▸ TASK DIRECTIONS: Find "Point to the glass pitcher" in the data below; transcribe the line it appears on and each line after it, exactly, to the end, and nothing else.

(Data extracted from a collection)
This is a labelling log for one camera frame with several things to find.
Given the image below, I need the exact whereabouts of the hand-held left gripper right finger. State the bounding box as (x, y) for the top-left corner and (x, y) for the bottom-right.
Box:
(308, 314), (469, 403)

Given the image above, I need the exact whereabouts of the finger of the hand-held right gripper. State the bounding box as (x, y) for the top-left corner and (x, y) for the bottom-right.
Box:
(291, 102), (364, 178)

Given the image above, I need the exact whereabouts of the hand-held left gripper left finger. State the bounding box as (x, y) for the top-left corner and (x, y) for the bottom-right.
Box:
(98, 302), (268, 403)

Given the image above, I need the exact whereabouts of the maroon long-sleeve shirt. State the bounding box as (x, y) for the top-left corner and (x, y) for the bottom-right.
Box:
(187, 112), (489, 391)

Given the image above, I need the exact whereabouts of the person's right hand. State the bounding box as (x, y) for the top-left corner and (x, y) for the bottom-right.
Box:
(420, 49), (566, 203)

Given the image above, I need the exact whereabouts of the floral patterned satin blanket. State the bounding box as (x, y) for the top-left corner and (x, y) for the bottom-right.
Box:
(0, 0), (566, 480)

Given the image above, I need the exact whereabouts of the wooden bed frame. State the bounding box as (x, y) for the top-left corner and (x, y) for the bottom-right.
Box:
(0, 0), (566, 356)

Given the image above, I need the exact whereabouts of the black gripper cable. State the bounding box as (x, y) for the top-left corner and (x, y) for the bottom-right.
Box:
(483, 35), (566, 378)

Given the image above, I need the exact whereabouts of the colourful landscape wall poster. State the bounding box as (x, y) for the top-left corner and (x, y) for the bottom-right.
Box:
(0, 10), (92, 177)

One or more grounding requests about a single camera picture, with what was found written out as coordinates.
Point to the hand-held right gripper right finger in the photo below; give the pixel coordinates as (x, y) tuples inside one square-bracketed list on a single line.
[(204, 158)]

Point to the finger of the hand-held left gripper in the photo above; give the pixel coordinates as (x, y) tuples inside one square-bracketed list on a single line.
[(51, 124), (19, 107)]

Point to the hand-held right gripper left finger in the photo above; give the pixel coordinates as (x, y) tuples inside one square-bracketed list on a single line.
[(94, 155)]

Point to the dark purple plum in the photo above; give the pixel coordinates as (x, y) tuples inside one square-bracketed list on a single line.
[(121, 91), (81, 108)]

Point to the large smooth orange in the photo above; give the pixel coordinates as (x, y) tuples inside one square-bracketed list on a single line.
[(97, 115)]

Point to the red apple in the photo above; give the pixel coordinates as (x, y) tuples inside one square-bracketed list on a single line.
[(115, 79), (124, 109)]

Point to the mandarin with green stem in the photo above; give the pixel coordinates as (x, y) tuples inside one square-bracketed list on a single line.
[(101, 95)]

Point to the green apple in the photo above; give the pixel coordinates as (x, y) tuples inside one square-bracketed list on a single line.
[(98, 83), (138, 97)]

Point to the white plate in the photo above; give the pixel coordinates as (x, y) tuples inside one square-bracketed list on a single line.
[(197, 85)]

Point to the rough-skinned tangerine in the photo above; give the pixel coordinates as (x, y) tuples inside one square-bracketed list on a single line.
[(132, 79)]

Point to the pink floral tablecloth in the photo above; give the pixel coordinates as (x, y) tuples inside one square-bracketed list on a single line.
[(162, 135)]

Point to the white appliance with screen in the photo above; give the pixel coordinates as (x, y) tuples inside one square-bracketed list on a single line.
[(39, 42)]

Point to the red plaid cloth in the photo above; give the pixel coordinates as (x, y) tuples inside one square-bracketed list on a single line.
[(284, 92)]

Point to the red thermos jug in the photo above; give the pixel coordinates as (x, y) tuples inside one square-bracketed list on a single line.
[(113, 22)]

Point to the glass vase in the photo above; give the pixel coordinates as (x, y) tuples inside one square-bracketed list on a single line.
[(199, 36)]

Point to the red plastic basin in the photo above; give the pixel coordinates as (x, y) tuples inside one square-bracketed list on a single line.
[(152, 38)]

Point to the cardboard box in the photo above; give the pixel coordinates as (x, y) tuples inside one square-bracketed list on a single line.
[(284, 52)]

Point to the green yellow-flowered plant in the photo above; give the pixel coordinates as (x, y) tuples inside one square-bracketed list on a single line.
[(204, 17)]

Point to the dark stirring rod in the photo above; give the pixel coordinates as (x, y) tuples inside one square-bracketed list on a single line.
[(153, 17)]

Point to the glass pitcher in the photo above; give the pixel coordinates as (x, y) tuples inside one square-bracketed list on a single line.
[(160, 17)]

▸ REPLY TO THE EXERCISE:
Point to the glass pitcher in the photo above; give the pixel coordinates as (x, y) tuples inside one square-bracketed list on a single line.
[(160, 17)]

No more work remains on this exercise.